Because of this, Arya said he’s hesitant to blame individuals who choose not to wear a mask.
“There are many people who will be removing their mask who … are not provided accurate information about the risks of COVID, the risk of transmission from COVID, and especially long COVID,” he explained.
Linton, however, has less sympathy for those who choose to take off their masks on Monday.
“It's hard to not be angry at individuals making decisions that will put so many people at risk,” she explained. “To see people blatantly accept lies because they have run out of what they consider empathy … they've decided that it's okay for disabled people to die because they want this to be over."
In Linton’s view, the danger of a looming public health crisis requires systemic solutions. In the absence of such action, changing minds is currently the most important way to help save lives.
At the March 9 press conference, Ford told reporters the mandate would end because “people are exhausted.” Linton said this reasoning is found not just on the far right, but also in liberal and even left-wing political discourse.
“COVID fatigue isn’t being tired of masks,” she continued. “COVID fatigue is when so many people have died, you ran out of lists, and you can't go to a single fucking funeral.”

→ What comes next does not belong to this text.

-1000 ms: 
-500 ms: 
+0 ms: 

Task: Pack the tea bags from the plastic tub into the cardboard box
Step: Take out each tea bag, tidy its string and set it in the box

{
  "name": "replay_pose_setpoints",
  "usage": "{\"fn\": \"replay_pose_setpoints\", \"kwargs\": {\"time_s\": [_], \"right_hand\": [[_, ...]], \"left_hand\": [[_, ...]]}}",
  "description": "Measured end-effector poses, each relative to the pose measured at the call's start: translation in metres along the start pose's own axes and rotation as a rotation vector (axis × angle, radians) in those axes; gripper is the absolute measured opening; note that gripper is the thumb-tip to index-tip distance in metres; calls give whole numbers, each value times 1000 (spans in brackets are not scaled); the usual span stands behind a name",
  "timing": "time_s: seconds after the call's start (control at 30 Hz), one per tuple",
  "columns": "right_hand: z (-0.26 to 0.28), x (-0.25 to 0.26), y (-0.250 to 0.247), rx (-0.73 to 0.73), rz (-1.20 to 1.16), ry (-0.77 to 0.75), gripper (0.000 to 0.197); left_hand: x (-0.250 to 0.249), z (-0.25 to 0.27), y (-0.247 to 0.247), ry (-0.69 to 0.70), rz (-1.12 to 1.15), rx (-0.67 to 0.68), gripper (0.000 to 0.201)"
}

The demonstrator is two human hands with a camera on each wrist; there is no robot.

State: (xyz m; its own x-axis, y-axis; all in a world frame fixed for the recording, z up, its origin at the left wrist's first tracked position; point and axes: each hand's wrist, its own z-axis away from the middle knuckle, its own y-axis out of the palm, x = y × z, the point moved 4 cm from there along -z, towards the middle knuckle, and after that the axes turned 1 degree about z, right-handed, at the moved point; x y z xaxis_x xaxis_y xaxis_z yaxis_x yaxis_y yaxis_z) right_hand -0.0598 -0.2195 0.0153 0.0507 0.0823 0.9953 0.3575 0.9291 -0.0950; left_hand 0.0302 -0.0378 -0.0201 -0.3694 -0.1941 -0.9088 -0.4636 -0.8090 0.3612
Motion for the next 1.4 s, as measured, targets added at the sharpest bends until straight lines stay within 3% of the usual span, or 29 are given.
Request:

Linton also pointed out that protective measures can already be applied independently by large groups. For instance, people can easily hold events outdoors when possible, or at least require masks for indoor events.
“Don't think that because you're having an indoor event with 20 people it's going to be fine just because Doug [Ford] said it was fine,” she said.
Linton’s very close family member, who knows all about her immunocompromised status and experience with the pandemic, invited her to a wedding this summer, but told her there would be no masking requirements for the ceremony or reception.
While not surprising, Linton said it was still devastating to hear from her own family.
“How did you get to a place where you feel comfortable putting so many people at risk?,” she wondered. “If you’re okay with answering that question, then that’s the decision you’ve made so … say the quiet part loud.”
Ultimately, said Linton, individuals wearing masks need to be as visible and vocal as possible to push for collective action, or to at least keep people safe in its absence.
“Ask people why they're not masking, and make people uncomfortable about it,” she said. “We’re not trying to make people comfortable … we should be so uncomfortable with people dying."
“We shouldn't think that wearing a mask is the only thing to do,” she continued. “We need to be fighting for everyone to be wearing masks; we need to be fighting for filtration, we need to be fighting all the time.”